§ ASSIGNED TASK:
Check each line of the material for "things" and report how many lines have it, with nothing added.

§ EXTRACTED INFORMATION:
━━━━━━━━━━━━━━━━
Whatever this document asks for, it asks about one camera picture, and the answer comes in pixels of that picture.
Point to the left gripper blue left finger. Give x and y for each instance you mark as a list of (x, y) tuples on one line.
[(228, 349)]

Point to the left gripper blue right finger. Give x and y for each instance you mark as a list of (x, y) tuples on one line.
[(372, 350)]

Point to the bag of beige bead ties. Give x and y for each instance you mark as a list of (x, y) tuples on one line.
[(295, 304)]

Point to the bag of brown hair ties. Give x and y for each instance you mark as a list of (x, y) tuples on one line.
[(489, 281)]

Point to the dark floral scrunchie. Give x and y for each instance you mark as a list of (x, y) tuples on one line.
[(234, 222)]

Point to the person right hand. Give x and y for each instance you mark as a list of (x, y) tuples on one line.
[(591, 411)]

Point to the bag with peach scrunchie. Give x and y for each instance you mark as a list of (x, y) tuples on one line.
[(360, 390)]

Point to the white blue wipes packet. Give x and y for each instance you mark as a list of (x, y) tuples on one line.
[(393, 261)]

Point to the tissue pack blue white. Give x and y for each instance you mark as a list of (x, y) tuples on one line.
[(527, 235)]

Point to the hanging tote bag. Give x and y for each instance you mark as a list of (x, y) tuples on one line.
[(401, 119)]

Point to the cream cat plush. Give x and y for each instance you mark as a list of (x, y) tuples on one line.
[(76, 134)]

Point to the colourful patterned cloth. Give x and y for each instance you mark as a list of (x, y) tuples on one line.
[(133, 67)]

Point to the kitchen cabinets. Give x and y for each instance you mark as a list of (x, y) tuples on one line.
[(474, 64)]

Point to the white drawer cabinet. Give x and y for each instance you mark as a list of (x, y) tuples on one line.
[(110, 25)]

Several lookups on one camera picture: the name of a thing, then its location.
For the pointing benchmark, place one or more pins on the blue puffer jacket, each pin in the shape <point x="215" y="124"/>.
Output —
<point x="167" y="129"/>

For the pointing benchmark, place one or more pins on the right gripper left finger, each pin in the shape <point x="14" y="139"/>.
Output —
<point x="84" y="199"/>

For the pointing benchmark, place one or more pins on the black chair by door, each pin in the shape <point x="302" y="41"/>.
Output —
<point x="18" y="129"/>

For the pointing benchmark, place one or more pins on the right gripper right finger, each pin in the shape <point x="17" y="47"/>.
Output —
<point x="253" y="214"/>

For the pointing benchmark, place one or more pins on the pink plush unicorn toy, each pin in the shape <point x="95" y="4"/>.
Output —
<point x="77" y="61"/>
━━━━━━━━━━━━━━━━
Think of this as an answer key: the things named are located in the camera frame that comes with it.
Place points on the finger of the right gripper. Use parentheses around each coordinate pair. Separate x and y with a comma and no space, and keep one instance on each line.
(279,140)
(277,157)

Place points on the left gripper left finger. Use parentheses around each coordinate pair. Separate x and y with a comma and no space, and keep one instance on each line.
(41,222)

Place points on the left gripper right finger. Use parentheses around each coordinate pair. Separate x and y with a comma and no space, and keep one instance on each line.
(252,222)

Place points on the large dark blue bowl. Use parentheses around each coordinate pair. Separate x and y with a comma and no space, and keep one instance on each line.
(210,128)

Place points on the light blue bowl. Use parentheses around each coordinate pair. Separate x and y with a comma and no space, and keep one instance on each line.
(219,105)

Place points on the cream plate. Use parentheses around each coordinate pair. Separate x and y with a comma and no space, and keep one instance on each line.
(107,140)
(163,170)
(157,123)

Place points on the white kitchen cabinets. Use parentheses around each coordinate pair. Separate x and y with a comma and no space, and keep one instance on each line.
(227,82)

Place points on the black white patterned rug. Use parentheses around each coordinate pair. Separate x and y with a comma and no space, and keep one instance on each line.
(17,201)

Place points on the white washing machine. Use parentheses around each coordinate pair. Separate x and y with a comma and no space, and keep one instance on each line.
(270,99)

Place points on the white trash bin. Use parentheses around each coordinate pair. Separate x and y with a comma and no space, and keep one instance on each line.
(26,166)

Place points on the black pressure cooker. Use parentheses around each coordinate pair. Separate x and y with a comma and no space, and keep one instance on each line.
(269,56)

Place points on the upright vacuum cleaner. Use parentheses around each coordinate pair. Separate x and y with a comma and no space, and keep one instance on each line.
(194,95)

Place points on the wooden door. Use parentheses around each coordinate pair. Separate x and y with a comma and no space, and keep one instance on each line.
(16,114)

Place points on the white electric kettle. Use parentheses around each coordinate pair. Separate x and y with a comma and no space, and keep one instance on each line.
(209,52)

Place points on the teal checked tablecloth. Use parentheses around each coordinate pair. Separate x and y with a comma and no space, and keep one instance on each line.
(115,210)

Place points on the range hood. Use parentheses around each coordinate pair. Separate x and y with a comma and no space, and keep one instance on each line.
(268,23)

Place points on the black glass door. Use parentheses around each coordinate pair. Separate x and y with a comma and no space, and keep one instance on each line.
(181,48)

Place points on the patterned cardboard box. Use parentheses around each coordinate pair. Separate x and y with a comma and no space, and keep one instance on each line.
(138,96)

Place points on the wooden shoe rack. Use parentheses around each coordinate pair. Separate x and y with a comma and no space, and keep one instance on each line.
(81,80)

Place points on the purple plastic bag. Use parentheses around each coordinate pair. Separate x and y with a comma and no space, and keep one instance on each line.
━━━━━━━━━━━━━━━━
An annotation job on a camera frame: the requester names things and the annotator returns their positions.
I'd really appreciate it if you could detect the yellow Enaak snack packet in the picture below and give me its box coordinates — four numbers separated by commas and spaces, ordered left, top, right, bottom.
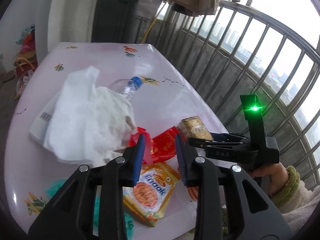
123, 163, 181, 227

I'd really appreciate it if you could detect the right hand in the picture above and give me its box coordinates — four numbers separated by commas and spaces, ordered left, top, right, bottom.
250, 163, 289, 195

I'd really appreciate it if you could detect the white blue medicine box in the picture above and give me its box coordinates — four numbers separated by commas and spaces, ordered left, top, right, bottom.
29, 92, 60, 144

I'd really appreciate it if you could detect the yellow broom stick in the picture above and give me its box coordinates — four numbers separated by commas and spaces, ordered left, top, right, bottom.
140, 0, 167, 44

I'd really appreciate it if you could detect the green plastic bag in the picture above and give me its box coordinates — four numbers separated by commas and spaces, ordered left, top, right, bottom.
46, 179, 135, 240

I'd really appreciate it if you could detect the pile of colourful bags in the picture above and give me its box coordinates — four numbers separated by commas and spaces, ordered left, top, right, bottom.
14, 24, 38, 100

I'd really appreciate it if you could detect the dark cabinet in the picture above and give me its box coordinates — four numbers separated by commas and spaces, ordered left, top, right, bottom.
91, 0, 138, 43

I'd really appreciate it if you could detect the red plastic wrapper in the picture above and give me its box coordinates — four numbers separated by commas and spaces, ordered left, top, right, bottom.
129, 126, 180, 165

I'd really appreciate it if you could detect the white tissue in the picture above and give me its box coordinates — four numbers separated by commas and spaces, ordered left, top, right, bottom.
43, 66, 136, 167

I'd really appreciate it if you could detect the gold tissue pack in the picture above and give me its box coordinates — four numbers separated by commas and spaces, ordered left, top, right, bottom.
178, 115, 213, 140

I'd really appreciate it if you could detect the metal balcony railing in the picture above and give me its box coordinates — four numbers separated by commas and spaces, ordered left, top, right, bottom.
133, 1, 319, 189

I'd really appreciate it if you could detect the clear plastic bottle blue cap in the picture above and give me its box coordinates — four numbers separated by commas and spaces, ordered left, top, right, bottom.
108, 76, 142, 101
━━━━━━━━━━━━━━━━
§ RESPONSE AREA:
2